Après la maî­trise de la pra­tique des exer­cices en posi­tion assise ou debout, il fau­dra ensuite pas­ser à celle en pos­ture demi-pont. Le pro­cé­dé pour s’installer s’avère le même que celui allon­gé. La par­ti­cu­la­ri­té ici est que les fesses doivent être décol­lées du sol.

En ce qui concerne la pos­ture yoga, elle consiste à se tenir debout puis à poser la plante du pied de l’une des jambes sur la cuisse ou le mol­let de l’autre jambe. La tête doit être posi­tion­née droite au corps. Les mains doivent être col­lées, l’une face à l’autre et mises au-des­sus de la tête. Par ailleurs, pour ces deux pos­tures, il faut effec­tuer dix fois cha­cun des types d’exercices.

La pratique des exercices au bon rythme

Il est certes vrai que les exer­cices de Kegel pos­sèdent une mul­ti­tude d’atouts. Cela n’en fait pas une rai­son pour les pra­ti­quer de façon exa­gé­rée. Le rythme des exer­cices va dépendre du niveau de toni­ci­té du péri­née. Si ce der­nier est tel­le­ment relâ­ché au point où la femme a des fuites, il faut effec­tuer une séance tous les deux jours.

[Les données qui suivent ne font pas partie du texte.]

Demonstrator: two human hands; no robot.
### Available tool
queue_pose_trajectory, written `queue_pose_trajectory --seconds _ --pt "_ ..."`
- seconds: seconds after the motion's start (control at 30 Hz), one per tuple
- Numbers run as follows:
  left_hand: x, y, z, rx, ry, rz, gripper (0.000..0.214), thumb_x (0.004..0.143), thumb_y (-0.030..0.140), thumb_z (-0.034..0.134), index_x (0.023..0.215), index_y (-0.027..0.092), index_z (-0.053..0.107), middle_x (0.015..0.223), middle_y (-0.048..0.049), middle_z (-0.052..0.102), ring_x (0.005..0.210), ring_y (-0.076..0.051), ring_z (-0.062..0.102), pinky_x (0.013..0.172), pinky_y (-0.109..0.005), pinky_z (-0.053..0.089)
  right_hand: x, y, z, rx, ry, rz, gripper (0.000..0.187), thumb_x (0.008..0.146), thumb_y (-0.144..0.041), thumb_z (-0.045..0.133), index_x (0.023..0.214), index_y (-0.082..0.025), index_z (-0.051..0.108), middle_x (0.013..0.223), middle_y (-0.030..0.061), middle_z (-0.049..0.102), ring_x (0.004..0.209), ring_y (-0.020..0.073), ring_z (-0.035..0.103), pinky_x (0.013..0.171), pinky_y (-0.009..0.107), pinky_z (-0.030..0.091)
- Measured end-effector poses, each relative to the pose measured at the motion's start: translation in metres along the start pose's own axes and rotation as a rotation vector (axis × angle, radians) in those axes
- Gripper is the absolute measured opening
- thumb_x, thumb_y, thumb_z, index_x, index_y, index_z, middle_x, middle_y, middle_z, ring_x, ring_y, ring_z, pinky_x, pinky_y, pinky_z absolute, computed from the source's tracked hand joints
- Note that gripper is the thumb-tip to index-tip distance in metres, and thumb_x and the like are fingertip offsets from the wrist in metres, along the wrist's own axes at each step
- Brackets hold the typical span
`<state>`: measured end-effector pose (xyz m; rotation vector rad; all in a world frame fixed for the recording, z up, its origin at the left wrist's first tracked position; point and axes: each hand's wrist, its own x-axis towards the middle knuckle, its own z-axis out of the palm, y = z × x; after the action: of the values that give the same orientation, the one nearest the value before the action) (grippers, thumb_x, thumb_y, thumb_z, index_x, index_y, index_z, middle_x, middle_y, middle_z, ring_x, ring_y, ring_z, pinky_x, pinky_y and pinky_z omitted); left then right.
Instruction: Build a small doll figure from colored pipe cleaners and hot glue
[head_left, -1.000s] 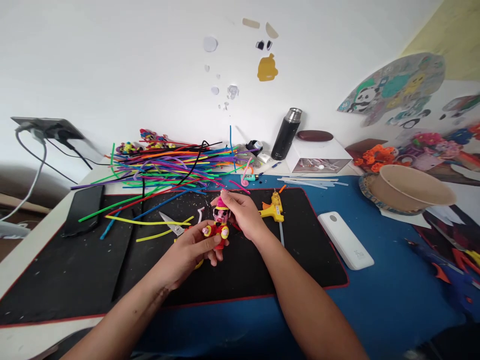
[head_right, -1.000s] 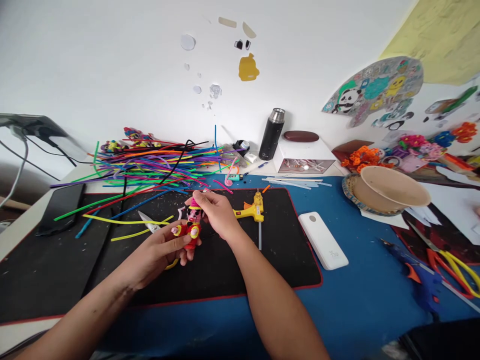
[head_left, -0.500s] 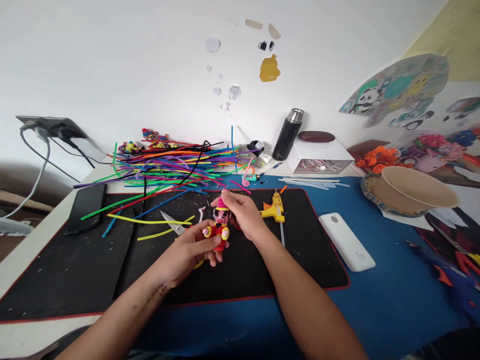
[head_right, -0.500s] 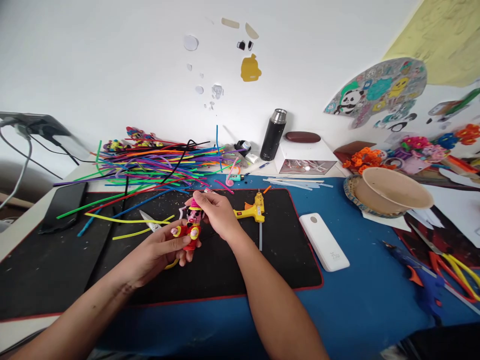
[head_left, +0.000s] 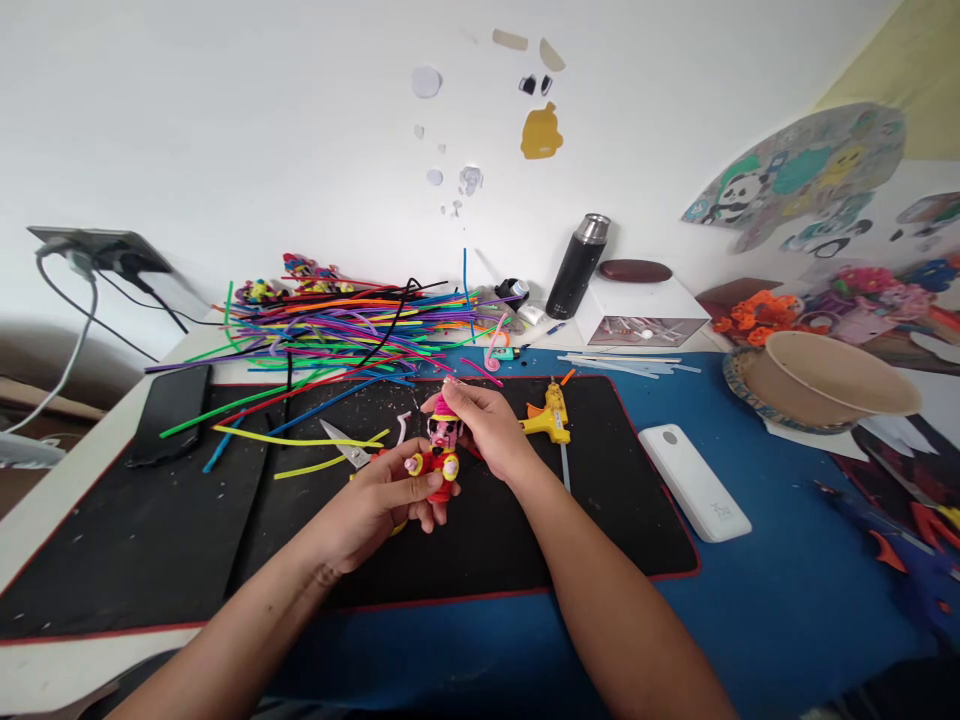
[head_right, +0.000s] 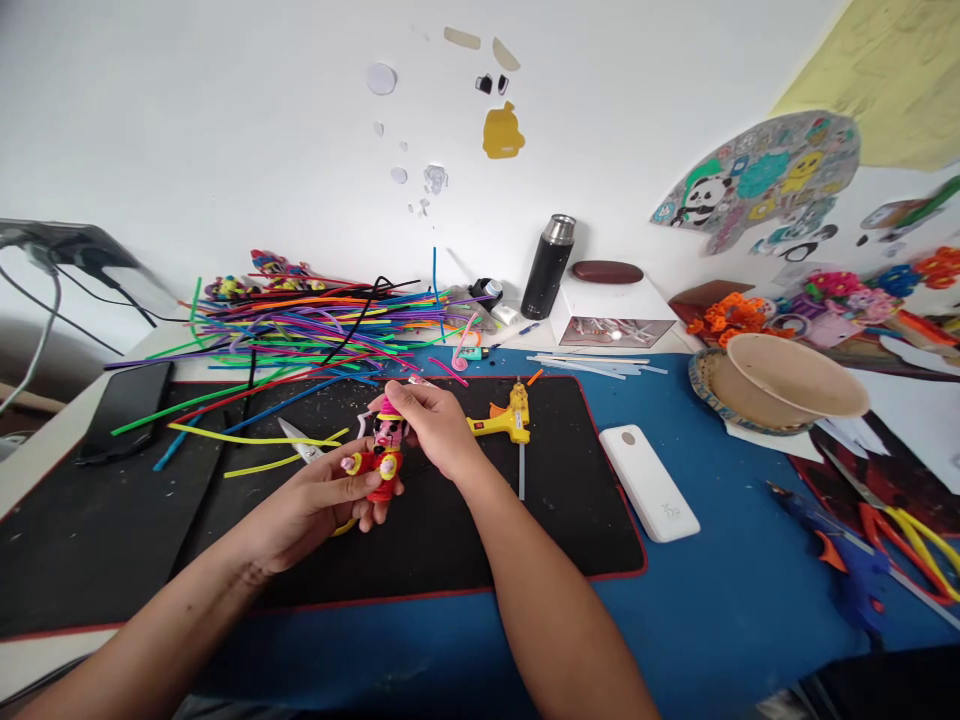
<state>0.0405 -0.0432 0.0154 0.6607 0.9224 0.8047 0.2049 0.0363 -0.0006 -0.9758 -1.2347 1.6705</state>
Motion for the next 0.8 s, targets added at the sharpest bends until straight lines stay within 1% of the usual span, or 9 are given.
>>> queue_pose_trajectory --seconds 0.33,0.53,0.6,0.8 --pt "0.0002 -0.0013 -0.0017 -0.02 -0.002 -0.007 0.04 0.076 0.031 0.095 0.098 0.016 0.066 0.089 -0.0092 0.079 0.064 -0.016 0.071 0.057 -0.024 0.053 0.0011 0.0024 -0.0007 0.012 0.001 0.014 0.058 0.084 -0.077 0.072 0.087 -0.021 0.084 0.072 0.0027 0.066 0.056 0.012 0.051 0.049 0.025 0.033" --pt "0.0002 -0.0011 -0.0005 -0.029 0.011 -0.002 0.039 0.076 0.03 0.095 0.1 0.016 0.068 0.089 -0.0086 0.079 0.064 -0.016 0.07 0.057 -0.024 0.052 0.0007 0.0014 -0.0003 0.019 0.011 0.006 0.058 0.082 -0.077 0.074 0.085 -0.021 0.084 0.081 0.0041 0.069 0.06 0.0126 0.055 0.051 0.024 0.036" --pt "0.0003 -0.0007 0.0005 -0.025 0.013 0.007 0.038 0.076 0.031 0.095 0.099 0.016 0.068 0.088 -0.0078 0.078 0.064 -0.016 0.07 0.057 -0.025 0.052 0.0001 0.0001 -0.0001 0.001 0.022 0.002 0.059 0.082 -0.078 0.072 0.084 -0.021 0.084 0.081 0.0045 0.069 0.06 0.013 0.054 0.051 0.025 0.035" --pt "-0.0005 -0.0007 0.0 -0.016 -0.011 0.018 0.039 0.076 0.034 0.095 0.099 0.015 0.069 0.091 -0.0079 0.076 0.065 -0.015 0.07 0.057 -0.024 0.054 0.0002 -0.0003 0.0 -0.01 0.024 0.003 0.059 0.084 -0.078 0.071 0.085 -0.021 0.084 0.071 0.0035 0.065 0.057 0.0128 0.047 0.049 0.025 0.031"
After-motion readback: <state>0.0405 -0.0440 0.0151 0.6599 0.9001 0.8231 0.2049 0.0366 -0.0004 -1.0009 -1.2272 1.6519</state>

Après quelques semaines, elle doit pra­ti­quer le test du stop-pipi pour éva­luer à nou­veau l’état de son plan­cher pel­vien. Si le péri­née paraît plus tonique ou si la femme constate une cer­taine réduc­tion au niveau des incon­ti­nences, elle peut pas­ser au mode entretien.

Ici, les exer­cices se font 1 à 2 fois par semaine. C’est ce rythme qui est éga­le­ment recom­man­dé lorsque le péri­née semble plus ou moins tonique ou quand la femme sou­haite pré­ve­nir les divers pro­blèmes asso­ciés au plan­cher pelvien.

L’utilisation des accessoires

Pour aider le plan­cher pel­vien à se contrac­ter afin de faci­li­ter la pra­tique des exer­cices de Kegel, la femme peut uti­li­ser des acces­soires. Les plus employés dans ce contexte sont les cônes vagi­naux et les boules de gei­sha. Ils s’insèrent dans le vagin. Il faut pré­ci­ser que ce sont des objets uni­que­ment adap­tés pour les femmes n’ayant pas un péri­née trop relâ­ché.